## [About this task]
Read the data below line by line and copy each one with "kindly" in it.

## [Study material]
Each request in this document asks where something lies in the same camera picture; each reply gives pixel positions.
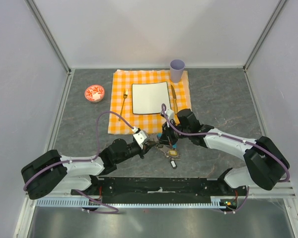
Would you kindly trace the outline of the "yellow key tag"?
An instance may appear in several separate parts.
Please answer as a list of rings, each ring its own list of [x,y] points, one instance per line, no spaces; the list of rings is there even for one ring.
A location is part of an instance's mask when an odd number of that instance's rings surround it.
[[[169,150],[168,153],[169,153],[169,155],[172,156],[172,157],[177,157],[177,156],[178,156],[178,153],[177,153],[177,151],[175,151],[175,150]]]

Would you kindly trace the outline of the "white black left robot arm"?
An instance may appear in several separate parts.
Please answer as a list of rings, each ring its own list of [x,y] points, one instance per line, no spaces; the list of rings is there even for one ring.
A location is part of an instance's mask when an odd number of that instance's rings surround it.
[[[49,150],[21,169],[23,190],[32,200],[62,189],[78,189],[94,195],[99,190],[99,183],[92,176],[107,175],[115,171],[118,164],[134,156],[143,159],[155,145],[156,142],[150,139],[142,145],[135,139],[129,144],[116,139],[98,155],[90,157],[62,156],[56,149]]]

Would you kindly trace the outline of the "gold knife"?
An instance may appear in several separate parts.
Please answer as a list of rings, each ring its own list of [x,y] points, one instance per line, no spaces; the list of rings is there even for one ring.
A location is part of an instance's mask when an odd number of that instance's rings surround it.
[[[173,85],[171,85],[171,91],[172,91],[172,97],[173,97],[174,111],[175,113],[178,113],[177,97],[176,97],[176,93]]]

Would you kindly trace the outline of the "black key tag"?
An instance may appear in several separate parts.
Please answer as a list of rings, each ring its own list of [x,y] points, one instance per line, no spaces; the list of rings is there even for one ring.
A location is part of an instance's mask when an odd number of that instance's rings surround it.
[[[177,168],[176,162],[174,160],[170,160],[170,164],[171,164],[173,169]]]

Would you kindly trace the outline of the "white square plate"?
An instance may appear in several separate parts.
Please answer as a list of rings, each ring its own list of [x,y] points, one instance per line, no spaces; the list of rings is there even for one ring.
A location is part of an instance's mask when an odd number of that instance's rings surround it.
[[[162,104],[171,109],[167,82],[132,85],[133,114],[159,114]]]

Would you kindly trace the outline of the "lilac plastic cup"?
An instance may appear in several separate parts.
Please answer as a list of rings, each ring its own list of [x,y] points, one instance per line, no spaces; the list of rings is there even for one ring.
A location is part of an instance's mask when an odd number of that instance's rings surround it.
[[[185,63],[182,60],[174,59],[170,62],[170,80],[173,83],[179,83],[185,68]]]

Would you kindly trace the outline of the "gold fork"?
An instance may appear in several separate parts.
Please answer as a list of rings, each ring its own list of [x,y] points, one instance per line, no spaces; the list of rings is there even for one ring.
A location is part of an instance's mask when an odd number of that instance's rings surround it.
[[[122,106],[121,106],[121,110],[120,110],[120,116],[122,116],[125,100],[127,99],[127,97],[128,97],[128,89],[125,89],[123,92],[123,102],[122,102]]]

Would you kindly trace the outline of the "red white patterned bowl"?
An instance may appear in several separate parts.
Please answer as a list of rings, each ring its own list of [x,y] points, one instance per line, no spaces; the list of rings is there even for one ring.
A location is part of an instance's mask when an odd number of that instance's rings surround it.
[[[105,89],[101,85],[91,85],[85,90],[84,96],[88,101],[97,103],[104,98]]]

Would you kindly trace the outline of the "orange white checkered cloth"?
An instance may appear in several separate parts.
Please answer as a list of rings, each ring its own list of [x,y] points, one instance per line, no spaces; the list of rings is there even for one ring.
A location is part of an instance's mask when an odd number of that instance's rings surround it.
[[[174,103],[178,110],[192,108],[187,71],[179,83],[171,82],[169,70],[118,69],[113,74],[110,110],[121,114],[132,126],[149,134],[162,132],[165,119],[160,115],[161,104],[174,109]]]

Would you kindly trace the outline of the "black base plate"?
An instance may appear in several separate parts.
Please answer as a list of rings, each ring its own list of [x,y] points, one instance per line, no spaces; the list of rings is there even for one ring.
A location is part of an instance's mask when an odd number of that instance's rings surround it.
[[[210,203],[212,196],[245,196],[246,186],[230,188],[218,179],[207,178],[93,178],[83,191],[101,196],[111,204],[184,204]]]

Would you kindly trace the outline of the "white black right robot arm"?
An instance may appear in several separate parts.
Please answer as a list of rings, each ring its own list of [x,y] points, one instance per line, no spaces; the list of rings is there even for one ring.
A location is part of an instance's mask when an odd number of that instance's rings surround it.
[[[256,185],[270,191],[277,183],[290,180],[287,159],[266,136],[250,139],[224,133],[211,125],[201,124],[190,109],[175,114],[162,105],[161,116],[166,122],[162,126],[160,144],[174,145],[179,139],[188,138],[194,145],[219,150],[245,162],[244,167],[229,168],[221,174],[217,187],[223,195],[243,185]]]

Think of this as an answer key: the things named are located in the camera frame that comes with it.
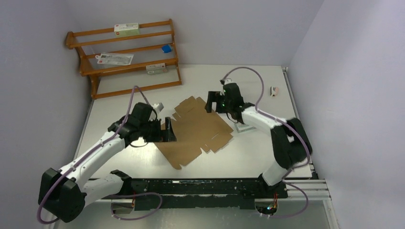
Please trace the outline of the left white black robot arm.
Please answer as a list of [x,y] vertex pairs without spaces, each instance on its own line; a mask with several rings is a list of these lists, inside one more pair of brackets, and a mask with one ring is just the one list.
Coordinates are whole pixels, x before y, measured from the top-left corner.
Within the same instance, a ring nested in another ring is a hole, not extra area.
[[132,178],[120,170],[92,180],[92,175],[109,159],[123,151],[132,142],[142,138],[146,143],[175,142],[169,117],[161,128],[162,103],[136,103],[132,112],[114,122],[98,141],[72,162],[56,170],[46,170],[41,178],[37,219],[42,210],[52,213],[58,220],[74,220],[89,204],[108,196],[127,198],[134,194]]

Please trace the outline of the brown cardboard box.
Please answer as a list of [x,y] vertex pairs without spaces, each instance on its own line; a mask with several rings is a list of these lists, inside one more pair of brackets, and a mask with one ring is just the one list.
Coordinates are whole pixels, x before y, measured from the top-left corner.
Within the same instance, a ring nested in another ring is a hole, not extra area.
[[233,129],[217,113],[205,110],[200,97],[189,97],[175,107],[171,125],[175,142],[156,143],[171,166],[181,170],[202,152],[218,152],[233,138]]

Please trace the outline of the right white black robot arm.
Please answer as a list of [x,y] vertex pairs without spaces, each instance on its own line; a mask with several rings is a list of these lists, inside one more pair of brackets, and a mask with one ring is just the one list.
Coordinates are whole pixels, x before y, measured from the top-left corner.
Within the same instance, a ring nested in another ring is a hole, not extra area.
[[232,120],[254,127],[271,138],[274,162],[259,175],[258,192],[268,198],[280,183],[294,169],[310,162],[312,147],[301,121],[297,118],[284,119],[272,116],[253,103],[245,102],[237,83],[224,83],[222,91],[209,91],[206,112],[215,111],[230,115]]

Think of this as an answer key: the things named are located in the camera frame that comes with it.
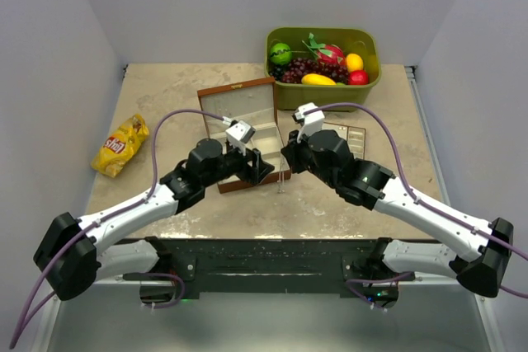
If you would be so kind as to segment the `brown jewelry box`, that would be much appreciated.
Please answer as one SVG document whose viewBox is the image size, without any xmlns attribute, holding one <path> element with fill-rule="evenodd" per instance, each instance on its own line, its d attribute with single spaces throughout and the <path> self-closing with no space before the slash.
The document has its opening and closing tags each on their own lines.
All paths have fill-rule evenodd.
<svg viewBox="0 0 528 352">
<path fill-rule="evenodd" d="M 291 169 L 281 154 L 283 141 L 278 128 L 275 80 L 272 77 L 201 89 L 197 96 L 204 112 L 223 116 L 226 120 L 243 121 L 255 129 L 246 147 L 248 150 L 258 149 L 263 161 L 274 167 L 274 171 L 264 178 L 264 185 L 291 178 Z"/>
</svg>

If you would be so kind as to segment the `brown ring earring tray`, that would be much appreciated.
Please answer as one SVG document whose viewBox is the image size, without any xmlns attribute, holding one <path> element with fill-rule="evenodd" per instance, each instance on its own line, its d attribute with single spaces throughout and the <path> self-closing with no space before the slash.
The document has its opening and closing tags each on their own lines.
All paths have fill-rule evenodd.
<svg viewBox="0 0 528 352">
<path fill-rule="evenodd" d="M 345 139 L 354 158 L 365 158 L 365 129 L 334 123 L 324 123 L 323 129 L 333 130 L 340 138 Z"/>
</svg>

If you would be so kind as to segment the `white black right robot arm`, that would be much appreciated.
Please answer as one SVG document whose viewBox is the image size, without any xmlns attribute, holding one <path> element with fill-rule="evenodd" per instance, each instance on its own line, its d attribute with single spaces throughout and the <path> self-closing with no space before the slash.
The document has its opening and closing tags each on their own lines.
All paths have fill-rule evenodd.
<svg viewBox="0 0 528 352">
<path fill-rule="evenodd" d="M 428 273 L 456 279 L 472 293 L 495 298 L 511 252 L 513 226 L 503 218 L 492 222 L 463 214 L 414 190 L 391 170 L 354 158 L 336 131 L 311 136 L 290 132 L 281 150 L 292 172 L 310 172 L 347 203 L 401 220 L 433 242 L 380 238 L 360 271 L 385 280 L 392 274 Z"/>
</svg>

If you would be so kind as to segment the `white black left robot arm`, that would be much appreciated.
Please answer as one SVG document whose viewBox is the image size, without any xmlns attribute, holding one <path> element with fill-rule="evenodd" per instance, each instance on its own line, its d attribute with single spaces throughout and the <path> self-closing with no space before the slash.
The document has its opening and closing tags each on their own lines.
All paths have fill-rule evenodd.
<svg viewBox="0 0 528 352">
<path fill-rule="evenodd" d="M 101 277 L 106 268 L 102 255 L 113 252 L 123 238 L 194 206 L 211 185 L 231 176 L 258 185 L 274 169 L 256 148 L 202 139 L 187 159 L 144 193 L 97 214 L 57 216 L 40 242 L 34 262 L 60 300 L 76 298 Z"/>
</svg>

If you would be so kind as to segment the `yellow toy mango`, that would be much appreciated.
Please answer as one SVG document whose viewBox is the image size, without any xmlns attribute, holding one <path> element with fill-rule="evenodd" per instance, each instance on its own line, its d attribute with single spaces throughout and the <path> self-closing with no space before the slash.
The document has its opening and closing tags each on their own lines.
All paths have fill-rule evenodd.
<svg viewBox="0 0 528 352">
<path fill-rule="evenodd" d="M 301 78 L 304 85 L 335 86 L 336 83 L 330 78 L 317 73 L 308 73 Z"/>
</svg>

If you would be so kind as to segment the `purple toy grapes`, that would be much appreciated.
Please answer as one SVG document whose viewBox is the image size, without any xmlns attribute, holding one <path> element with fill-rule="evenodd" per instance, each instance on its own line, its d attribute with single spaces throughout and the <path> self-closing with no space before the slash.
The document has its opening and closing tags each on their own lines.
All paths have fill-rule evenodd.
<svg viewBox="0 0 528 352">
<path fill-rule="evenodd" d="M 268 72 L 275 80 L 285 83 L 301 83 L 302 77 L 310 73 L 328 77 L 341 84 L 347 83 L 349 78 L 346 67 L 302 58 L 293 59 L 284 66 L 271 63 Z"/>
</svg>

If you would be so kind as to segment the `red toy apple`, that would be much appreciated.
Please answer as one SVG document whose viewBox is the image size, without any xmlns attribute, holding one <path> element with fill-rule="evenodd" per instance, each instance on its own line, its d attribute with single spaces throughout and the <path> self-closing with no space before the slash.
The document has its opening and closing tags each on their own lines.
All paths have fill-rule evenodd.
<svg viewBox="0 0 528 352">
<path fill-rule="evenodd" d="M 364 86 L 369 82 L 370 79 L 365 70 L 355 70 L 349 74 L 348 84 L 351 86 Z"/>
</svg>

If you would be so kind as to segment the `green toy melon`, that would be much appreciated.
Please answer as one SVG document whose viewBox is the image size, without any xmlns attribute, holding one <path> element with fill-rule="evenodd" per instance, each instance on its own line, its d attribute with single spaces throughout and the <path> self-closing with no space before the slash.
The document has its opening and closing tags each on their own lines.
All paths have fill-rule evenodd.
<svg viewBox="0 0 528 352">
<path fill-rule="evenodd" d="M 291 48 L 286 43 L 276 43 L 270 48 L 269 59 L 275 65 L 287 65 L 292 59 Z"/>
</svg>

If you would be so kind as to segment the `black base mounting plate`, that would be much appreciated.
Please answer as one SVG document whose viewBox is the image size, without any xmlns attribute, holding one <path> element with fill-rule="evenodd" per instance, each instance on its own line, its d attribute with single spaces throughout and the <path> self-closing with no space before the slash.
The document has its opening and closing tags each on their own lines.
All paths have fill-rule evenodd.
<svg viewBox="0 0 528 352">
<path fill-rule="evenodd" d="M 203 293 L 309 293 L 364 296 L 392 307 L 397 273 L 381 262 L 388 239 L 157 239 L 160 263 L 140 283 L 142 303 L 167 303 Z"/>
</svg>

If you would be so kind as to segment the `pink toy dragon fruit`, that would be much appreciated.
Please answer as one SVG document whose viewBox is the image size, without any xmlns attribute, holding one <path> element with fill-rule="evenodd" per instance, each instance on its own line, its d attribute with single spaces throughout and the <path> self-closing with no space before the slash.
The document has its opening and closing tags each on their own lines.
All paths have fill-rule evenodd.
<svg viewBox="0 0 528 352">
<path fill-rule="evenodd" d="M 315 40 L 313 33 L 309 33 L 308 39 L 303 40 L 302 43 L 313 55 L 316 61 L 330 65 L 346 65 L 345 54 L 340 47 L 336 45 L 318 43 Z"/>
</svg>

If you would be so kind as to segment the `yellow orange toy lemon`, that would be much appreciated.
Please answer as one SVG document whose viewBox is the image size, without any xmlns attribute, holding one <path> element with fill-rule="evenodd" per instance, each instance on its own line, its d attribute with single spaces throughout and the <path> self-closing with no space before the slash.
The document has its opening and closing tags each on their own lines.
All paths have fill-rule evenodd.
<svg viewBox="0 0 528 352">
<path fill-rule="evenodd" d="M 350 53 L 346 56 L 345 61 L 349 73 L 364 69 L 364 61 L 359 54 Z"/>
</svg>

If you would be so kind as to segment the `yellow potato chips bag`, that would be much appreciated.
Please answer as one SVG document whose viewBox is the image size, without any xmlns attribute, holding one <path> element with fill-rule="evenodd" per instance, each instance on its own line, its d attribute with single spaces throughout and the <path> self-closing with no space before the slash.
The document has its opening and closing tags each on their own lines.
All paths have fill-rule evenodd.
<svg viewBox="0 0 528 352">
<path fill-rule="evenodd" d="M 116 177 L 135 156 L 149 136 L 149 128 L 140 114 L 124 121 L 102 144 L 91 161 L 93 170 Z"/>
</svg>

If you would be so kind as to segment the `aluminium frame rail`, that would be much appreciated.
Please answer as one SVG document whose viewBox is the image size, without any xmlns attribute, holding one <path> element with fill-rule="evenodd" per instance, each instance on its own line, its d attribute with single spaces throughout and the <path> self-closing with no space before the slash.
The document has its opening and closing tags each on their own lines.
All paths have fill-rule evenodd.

## [Reply]
Would you kindly trace the outline of the "yellow key tag"?
Would you kindly trace the outline of the "white black left robot arm"?
Would you kindly trace the outline of the "gold knife"?
Would you kindly trace the outline of the "black key tag"?
Would you kindly trace the outline of the "white square plate"?
Would you kindly trace the outline of the "lilac plastic cup"?
Would you kindly trace the outline of the "gold fork"?
Would you kindly trace the outline of the "red white patterned bowl"?
Would you kindly trace the outline of the "orange white checkered cloth"?
Would you kindly trace the outline of the "black base plate"?
Would you kindly trace the outline of the "white black right robot arm"?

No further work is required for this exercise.